* EXERCISE: Once you find the line with "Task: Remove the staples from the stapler" in the entries below, print it and each line after it up to and including the line with "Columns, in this", exactly, without pictures.

* * *

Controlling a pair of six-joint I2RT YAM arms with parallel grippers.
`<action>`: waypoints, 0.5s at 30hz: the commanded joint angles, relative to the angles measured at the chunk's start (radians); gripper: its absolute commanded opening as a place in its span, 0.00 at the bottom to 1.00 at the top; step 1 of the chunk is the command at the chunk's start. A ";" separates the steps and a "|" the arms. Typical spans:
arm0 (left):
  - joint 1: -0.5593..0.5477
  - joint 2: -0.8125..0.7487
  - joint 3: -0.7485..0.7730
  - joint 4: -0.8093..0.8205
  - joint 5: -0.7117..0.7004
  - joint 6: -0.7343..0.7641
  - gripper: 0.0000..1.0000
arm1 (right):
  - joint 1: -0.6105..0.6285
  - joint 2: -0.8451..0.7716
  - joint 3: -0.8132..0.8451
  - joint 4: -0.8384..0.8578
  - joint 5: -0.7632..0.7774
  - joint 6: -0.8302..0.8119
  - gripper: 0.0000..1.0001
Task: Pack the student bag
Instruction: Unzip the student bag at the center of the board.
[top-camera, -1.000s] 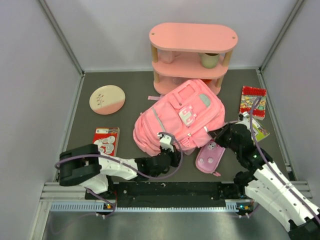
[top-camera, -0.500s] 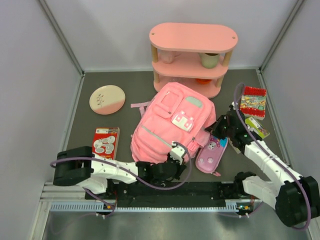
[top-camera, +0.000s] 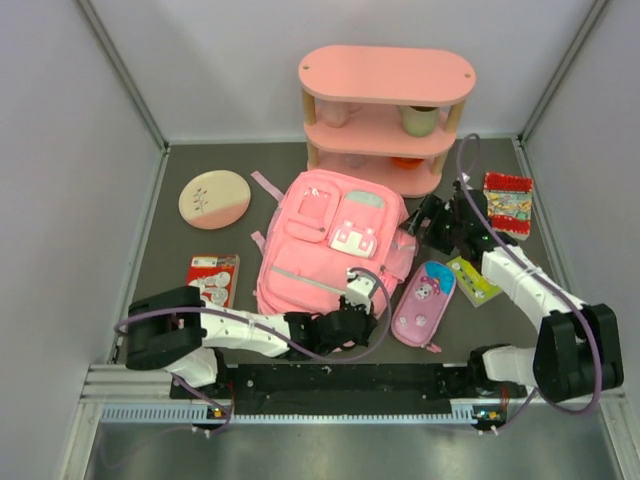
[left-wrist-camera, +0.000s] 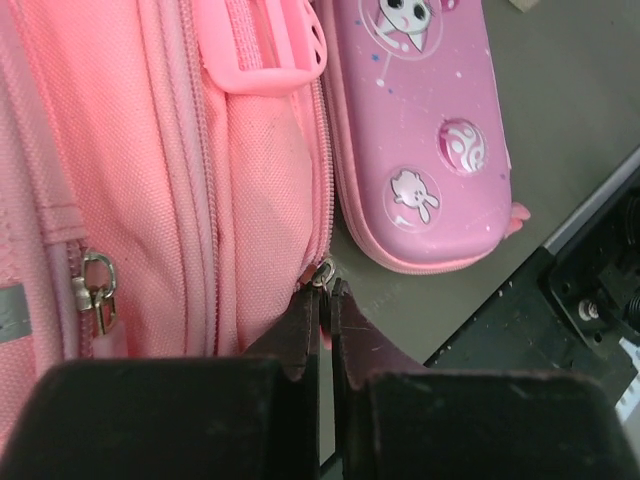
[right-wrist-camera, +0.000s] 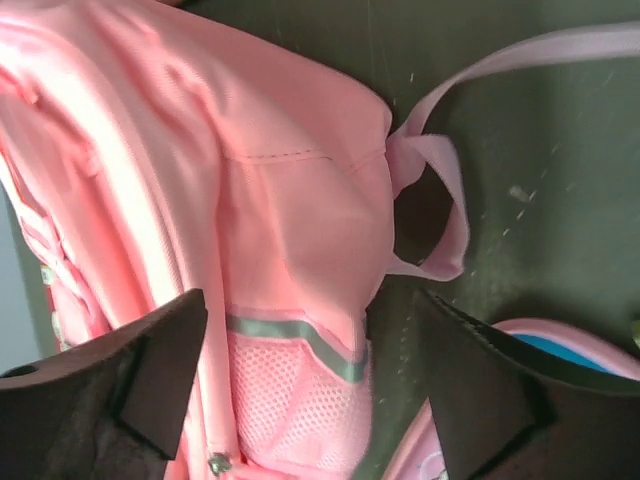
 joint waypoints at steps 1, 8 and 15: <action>0.064 -0.019 0.018 0.077 0.047 -0.016 0.00 | -0.017 -0.155 -0.010 0.051 0.079 -0.042 0.87; 0.087 -0.003 0.054 0.089 0.102 0.050 0.00 | -0.014 -0.432 -0.220 0.070 -0.110 0.126 0.87; 0.087 0.010 0.067 0.134 0.170 0.096 0.00 | 0.031 -0.559 -0.371 0.123 -0.231 0.291 0.78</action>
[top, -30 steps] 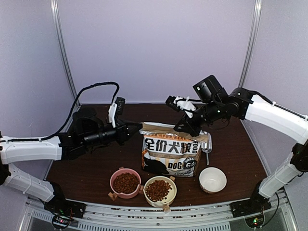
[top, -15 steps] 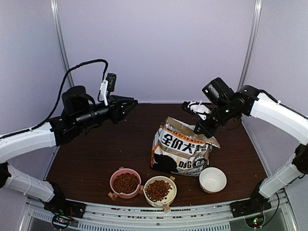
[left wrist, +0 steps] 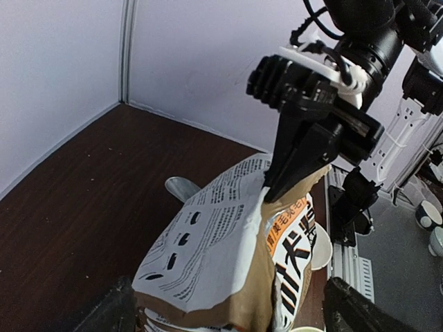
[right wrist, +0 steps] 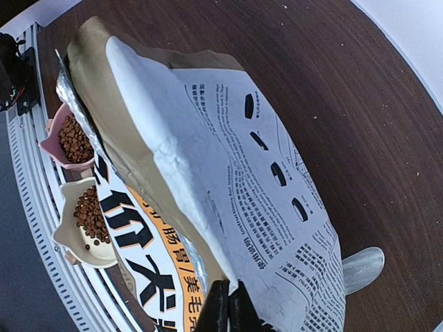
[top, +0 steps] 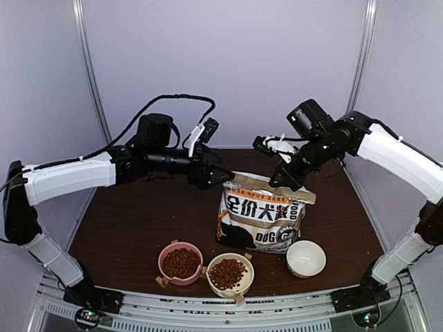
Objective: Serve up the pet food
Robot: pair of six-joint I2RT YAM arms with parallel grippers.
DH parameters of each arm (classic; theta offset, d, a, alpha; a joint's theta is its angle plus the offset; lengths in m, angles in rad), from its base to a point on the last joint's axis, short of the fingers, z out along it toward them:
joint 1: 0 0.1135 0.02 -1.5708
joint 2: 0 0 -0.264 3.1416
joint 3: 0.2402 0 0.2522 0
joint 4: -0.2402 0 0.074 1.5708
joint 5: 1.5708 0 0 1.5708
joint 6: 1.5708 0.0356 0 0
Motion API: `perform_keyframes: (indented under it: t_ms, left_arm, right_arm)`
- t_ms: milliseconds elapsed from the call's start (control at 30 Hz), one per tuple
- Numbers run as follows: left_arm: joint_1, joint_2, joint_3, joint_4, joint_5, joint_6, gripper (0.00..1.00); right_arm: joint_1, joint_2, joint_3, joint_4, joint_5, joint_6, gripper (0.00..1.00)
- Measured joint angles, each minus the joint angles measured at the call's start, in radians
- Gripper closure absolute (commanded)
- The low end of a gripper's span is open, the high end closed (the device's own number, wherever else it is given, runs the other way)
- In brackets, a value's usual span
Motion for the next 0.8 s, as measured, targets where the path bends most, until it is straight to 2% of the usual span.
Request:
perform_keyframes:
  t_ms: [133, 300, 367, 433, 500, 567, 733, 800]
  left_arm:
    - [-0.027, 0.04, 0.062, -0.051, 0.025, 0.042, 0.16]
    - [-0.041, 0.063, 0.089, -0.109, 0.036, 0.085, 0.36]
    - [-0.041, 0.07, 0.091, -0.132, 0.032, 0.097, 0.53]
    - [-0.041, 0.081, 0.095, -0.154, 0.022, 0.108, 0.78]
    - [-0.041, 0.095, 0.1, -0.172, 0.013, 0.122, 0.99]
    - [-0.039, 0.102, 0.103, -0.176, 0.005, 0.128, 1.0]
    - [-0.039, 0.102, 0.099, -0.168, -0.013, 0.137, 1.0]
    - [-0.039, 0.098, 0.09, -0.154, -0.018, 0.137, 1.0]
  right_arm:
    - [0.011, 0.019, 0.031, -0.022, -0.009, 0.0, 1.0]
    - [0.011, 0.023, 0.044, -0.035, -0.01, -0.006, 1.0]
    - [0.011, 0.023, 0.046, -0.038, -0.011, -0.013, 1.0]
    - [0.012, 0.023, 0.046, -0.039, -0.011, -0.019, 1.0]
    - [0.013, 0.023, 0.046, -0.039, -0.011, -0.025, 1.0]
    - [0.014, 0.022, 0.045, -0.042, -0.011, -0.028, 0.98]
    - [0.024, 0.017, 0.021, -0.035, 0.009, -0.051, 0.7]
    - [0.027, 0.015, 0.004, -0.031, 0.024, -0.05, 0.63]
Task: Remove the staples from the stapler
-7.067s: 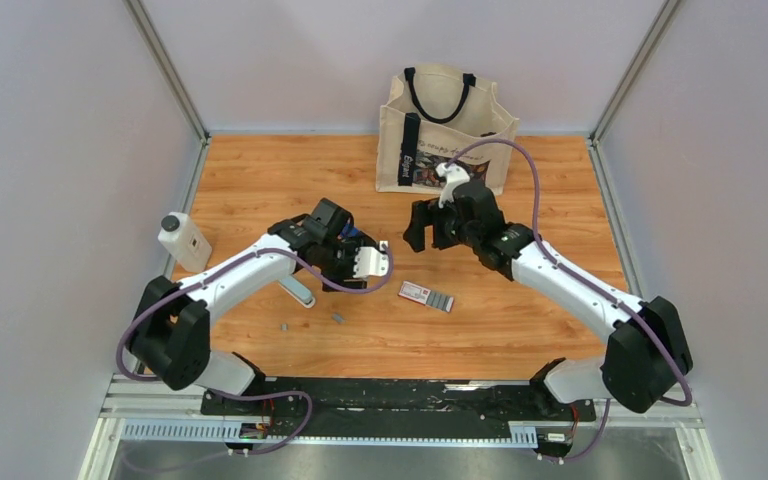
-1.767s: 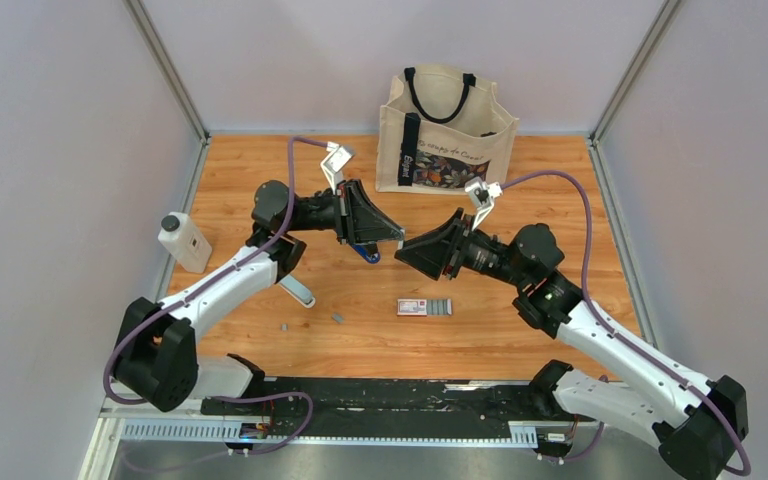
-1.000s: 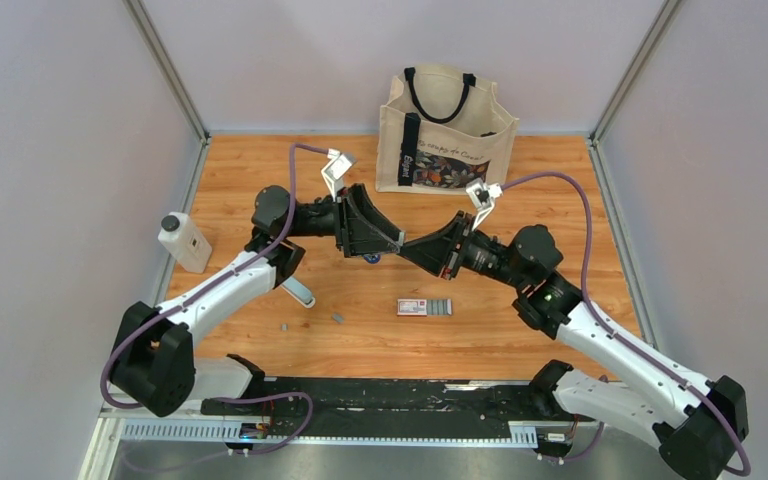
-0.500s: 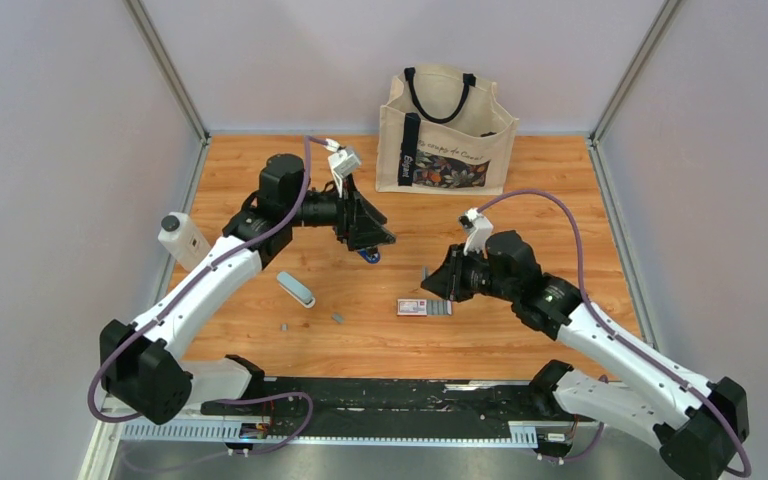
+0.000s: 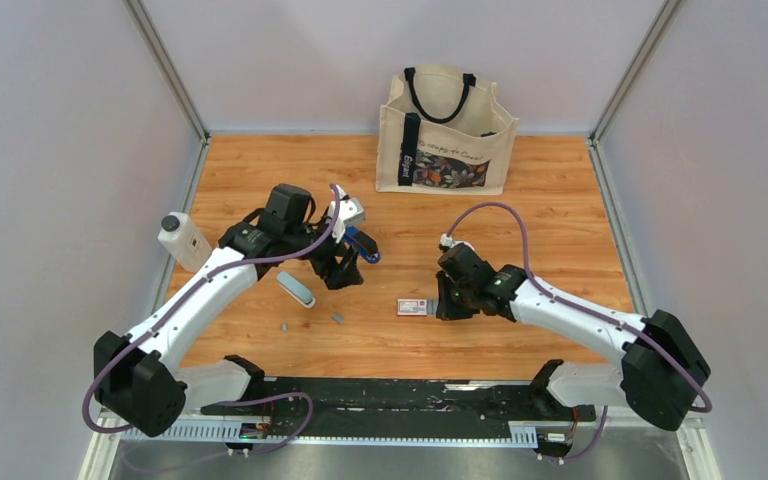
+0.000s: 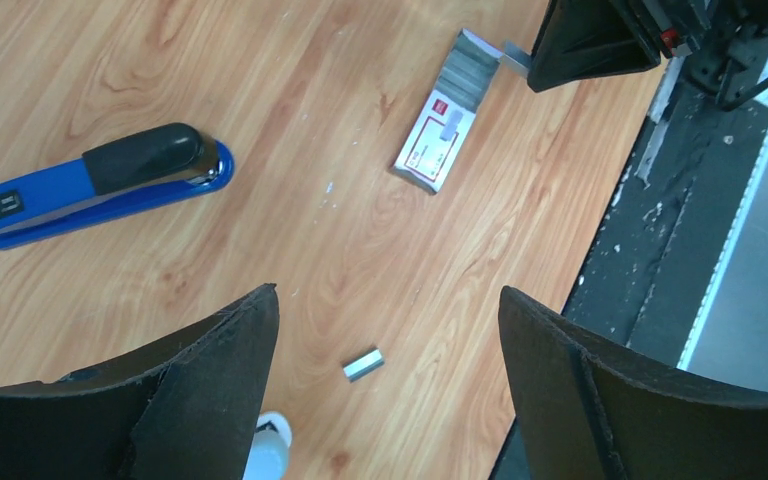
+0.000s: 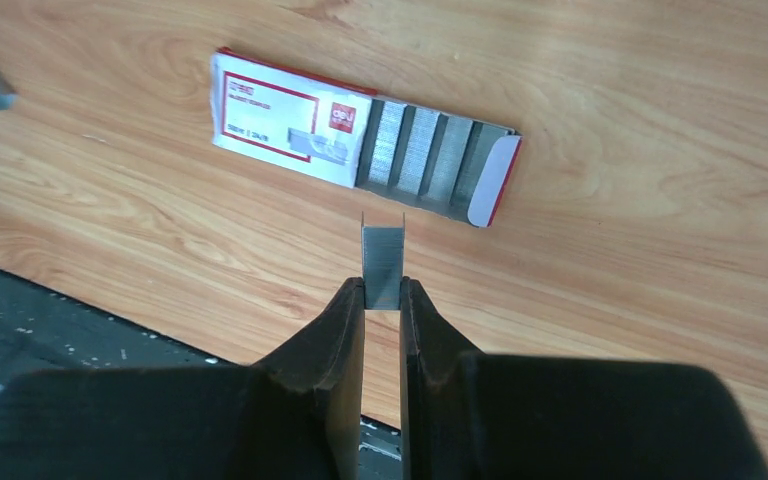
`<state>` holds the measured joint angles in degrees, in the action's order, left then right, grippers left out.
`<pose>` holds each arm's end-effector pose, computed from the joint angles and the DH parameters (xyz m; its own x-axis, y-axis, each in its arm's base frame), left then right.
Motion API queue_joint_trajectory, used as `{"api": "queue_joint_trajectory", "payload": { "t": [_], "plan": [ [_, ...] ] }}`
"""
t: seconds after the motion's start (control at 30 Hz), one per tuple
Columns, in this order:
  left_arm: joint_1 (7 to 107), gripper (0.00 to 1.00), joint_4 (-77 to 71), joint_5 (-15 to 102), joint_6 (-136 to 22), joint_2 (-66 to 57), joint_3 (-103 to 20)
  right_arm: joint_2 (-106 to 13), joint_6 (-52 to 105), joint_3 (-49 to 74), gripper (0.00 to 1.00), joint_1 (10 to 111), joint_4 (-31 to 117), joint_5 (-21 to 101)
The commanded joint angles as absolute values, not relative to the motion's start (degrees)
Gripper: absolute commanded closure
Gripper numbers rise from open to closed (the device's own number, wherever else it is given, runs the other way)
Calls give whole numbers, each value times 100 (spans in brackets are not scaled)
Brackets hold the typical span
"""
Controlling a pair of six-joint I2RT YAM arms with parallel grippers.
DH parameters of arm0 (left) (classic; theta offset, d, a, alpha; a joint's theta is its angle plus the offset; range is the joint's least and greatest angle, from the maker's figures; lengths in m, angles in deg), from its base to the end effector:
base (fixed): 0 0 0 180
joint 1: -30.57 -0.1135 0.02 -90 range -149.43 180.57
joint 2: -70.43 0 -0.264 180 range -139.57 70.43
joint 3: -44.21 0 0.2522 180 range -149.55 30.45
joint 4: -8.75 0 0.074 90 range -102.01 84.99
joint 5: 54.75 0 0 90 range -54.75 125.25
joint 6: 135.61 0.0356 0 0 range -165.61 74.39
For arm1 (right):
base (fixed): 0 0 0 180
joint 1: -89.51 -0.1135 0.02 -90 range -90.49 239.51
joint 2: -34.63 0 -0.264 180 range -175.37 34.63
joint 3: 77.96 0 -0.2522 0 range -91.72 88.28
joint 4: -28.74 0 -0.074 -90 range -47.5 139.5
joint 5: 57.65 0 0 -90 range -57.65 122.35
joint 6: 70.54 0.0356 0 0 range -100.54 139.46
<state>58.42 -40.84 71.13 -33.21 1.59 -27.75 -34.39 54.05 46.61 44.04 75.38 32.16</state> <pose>0.2090 -0.1340 0.2989 -0.4682 0.4441 -0.7639 0.8559 0.4428 -0.2671 0.1579 0.1603 0.2056 -0.9052 -0.1106 -0.4104 -0.2403 0.9296 0.2795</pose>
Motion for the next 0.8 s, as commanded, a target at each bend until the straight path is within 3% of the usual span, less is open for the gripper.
{"api": "queue_joint_trajectory", "payload": {
  "t": [0.0,0.77],
  "plan": [
    [5825,11,-4368,6866,-2681,416,-2730,-3840,5541,4223,100,4258,7633,2664],
    [5843,14,-4342,6997,-2584,741,-2483,-4939,5400,3766,100,4082,7651,2830]
  ]
}}
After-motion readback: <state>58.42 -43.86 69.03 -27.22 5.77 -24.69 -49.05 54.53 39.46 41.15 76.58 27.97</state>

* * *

* OUTPUT BELOW:
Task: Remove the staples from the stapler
-7.067s: 
-1.767s: 
-1.000s: 
-0.500s: 
+0.000s: 
+0.000s: 
+0.000s: 
`<state>` holds the measured joint angles in degrees, in the action's order, left then right, grippers left out.
`<pose>` holds each arm's end-effector pose, computed from the joint angles and the DH parameters (xyz m; its own x-axis, y-axis, each in its arm's base frame), left then right.
Motion API queue_joint_trajectory, used as `{"api": "queue_joint_trajectory", "payload": { "t": [_], "plan": [ [_, ...] ] }}`
"""
t: seconds after the motion's start (control at 30 Hz), one per tuple
Columns, in this order:

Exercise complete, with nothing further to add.